Mai Thi Phuong, 36, went from being a rising member of Vietnam’s burgeoning upper middle class to being stuck in the midst of a financial catastrophe within the span of only a few months.


Once a seafood wholesaler on the docks near one of Vietnam’s busiest fishing grounds, her business was gutted by an industrial accident in April that unleashed Vietnam’s gravest environmental catastrophe since the country’s 1975 reunification.


“Before the Formosa incident, we were the biggest seafood trader in Ky Anh district,” she said, referring to the nearby Taiwanese-owned Formosa Ha Tinh Steel factory responsible for her woes.


“I want to change our business, but we do not know, what business can we do,” said Phuong, whose 30 former employees are out of work.


While Vietnam’s economy is among the fastest growing in Asia, 2016’s industrial spill has raised alarms that the country is sacrificing the environment to business interests.


“The government is only good at speaking, but fails to take useful measures to protect the environment,” said Nguyen Quang A, an economist and critic of Vietnam’s single party communist state.


The catastrophe gave Hanoi’s regime its biggest political headache of the year when tonnes of dead fish began washing up on beaches.


A government investigation concluded Formosa was responsible: It had leaked the deadly chemicals phenyl and cyanide into the ocean.


The situation was further aggravated when a Formosa representative seemed to callously imply guilt when he publicly said the country would have to choose between “catching fish and shrimp and building a modern steel industry.”


The disaster shook the national economy. Gross domestic product only reached 5.9 per cent in the first nine months of 2016, compared with 6.5 per cent in the same period for 2015.

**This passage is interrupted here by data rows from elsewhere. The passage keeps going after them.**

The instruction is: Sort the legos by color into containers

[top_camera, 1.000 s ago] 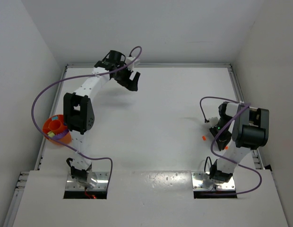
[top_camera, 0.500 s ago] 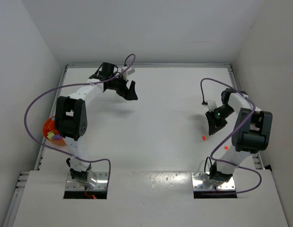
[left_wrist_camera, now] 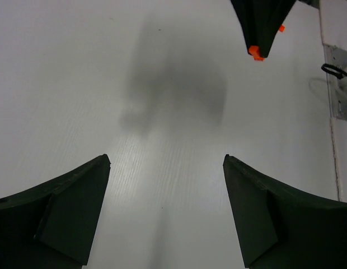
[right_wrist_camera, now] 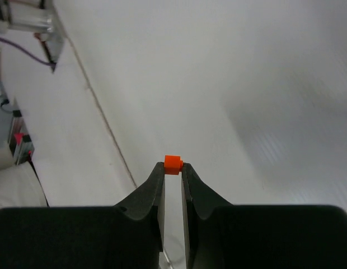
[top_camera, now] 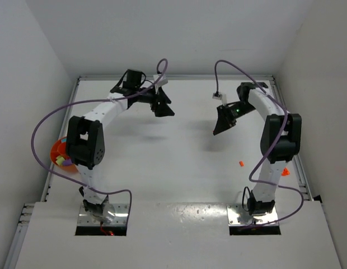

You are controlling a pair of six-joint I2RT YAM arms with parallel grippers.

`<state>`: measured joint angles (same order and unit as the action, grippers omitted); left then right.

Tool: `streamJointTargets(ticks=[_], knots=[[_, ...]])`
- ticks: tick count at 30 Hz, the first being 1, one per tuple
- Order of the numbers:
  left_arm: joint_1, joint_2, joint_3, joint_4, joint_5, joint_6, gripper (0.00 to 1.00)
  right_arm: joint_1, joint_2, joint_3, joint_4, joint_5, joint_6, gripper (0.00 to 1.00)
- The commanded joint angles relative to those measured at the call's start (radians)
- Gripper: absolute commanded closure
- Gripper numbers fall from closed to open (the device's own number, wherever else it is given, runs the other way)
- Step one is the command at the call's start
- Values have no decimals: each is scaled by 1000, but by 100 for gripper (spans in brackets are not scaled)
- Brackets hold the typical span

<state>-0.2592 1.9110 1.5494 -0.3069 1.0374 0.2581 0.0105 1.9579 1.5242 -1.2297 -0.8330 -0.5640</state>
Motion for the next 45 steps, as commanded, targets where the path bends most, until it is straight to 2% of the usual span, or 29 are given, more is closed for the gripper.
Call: streamJointTargets(ticks=[1, 5, 9, 12, 17, 21, 31, 45], knots=[[-52, -84, -14, 35, 84, 179, 12, 49, 53, 106, -92, -230, -164, 97], [-72, -112, -61, 17, 110, 307, 21, 88, 111, 226, -114, -316, -217, 97], [-97, -171, -139, 3, 145, 476, 25, 134, 121, 278, -126, -405, -240, 97], [-107, -204, -209, -6, 156, 628, 30, 177, 130, 303, -160, -425, -321, 97], [-117, -233, -258, -32, 185, 855, 35, 218, 130, 321, -174, -425, -344, 99], [-117, -219, -236, -50, 231, 894, 40, 239, 150, 343, -174, -414, -353, 99], [-126, -199, -216, -90, 277, 1007, 47, 269, 193, 386, -174, -405, -344, 99], [-144, -148, -170, -90, 288, 1070, 49, 296, 253, 468, -174, -405, -335, 99]])
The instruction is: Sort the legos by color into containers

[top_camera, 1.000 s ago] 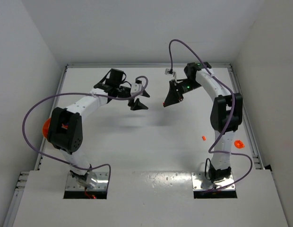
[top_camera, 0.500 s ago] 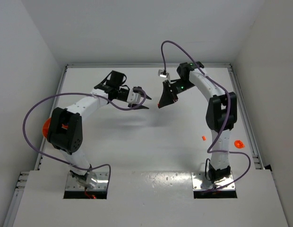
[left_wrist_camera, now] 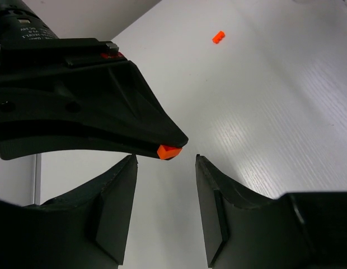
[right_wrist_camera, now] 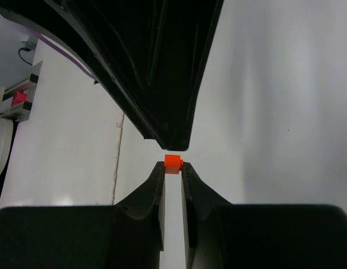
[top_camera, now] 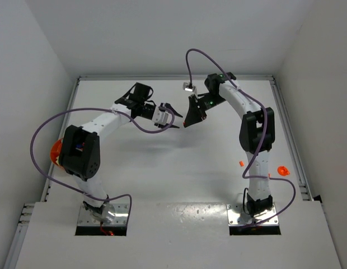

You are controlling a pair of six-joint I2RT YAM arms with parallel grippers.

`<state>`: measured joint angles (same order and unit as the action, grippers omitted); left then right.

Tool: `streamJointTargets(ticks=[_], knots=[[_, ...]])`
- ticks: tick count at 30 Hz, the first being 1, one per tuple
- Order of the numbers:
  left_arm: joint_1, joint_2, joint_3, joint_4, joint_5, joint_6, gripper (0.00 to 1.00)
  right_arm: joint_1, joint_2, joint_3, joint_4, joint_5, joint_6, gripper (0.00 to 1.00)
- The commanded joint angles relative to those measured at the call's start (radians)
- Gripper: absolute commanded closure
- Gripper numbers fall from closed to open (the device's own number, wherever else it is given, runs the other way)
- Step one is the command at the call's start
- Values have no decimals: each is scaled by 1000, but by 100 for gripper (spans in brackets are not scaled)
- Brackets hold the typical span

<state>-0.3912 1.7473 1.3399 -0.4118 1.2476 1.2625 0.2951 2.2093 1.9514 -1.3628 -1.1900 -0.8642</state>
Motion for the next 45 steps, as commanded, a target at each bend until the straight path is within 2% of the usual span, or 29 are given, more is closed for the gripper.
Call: streamJointTargets(ticks=[1, 15, 23, 30, 36, 41, 45], knots=[[-12, 26, 39, 5, 78, 66, 49, 12, 1, 52, -41, -48, -35, 99], [-12, 63, 58, -13, 87, 150, 49, 30, 29, 80, -41, -48, -16, 99], [-21, 44, 48, -13, 87, 184, 53, 30, 47, 98, -41, -66, -7, 99], [-31, 44, 39, -22, 87, 184, 60, 30, 56, 98, 76, -111, 165, 99], [-40, 35, 30, -32, 87, 184, 61, 30, 65, 107, 143, -146, 246, 99], [-40, 35, 30, -32, 87, 193, 61, 30, 66, 98, 287, -186, 434, 99], [-49, 35, 30, -41, 87, 193, 69, 30, 75, 80, 373, -236, 537, 99]])
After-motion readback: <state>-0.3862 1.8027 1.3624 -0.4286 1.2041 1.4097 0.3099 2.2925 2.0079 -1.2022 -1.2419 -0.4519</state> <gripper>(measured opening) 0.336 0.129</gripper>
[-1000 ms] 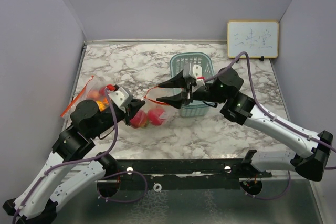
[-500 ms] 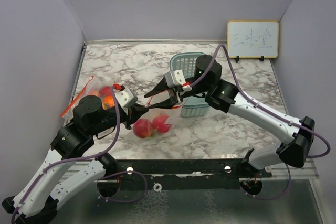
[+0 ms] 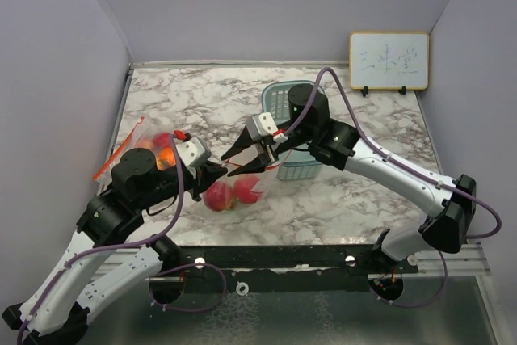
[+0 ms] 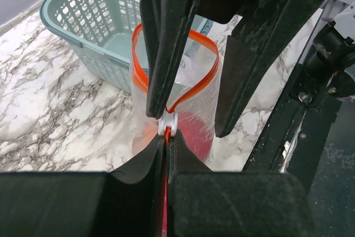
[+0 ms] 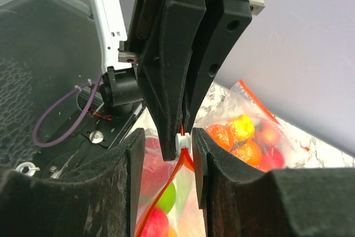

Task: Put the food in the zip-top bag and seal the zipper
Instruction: Zip the zipper food storage bag at the center of the board.

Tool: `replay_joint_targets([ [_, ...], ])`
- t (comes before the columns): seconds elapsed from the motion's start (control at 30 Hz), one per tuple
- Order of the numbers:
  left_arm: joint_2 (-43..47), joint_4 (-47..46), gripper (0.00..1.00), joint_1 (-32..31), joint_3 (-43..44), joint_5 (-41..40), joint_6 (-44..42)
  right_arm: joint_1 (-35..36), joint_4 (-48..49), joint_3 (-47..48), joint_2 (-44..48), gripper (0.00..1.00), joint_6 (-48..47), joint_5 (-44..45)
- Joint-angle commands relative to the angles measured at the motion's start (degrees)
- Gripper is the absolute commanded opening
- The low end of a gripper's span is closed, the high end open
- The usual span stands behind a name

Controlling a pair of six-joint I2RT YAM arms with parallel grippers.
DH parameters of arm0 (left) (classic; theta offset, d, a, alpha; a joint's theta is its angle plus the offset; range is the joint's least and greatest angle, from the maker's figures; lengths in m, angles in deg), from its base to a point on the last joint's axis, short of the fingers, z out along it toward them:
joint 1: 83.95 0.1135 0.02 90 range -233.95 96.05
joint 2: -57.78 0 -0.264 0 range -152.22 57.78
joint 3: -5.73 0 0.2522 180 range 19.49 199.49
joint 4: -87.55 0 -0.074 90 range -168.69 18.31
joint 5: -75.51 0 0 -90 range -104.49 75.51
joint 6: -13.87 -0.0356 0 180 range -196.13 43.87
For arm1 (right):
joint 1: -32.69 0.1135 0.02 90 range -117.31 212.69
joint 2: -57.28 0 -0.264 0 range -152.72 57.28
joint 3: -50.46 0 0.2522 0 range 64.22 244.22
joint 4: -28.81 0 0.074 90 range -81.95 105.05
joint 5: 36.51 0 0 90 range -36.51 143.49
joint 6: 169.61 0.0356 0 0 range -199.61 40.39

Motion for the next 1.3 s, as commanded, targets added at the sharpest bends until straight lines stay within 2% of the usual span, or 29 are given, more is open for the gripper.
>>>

Nguyen Bich Lam, Director-General of the General Statistics Office, attributed the decline to the decimation of fishing grounds in the Formosa leak.


Domestic tourism also plummeted. Bui Xuan Thap, director of Ha Tinh Tourism Department, said tourism in the affected area dropped 50 per cent on the year, the biggest drop in many years.


Tran Dinh Nam, chief executive of a cuttlefish processing plant located adjacent to the Formosa plant, says his multimillion-dollar company has been all but eviscerated.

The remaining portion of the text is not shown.